(Given information Opens)
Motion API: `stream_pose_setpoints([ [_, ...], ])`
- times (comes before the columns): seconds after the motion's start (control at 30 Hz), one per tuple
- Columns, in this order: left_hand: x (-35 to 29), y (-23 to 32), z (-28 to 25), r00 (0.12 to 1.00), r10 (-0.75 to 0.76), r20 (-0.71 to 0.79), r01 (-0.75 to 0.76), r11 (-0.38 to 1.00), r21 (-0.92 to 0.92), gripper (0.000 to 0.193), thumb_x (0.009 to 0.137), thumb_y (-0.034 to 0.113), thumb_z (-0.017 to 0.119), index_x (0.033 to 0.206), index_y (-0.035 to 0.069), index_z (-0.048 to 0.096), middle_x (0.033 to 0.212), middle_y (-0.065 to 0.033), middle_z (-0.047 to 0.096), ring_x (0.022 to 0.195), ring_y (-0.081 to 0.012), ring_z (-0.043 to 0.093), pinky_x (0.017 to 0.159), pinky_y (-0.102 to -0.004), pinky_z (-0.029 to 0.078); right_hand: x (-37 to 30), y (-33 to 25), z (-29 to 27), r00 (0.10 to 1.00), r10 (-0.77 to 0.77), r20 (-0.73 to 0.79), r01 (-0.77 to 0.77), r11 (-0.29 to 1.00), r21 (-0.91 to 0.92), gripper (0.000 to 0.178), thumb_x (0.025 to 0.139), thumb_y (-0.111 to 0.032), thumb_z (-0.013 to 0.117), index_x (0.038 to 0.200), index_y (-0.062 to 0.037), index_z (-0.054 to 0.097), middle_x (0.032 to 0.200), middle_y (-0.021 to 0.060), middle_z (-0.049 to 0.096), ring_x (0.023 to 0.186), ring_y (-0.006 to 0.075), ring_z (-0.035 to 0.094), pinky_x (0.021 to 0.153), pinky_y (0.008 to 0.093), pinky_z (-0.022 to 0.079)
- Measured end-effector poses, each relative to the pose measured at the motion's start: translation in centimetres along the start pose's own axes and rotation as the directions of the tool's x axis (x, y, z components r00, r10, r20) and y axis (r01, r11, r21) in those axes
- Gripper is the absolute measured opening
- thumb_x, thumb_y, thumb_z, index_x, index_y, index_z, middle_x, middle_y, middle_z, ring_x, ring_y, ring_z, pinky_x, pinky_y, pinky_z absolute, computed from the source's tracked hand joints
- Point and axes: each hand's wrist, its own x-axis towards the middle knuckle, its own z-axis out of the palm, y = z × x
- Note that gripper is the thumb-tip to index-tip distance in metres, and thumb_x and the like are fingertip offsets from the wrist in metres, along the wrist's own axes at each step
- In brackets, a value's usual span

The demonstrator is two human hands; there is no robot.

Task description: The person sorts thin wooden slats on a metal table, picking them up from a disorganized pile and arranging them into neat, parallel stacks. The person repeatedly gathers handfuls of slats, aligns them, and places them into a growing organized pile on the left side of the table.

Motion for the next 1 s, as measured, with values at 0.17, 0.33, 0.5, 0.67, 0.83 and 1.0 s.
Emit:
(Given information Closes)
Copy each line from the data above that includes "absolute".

- Gripper is the absolute measured opening
- thumb_x, thumb_y, thumb_z, index_x, index_y, index_z, middle_x, middle_y, middle_z, ring_x, ring_y, ring_z, pinky_x, pinky_y, pinky_z absolute, computed from the source's tracked hand joints

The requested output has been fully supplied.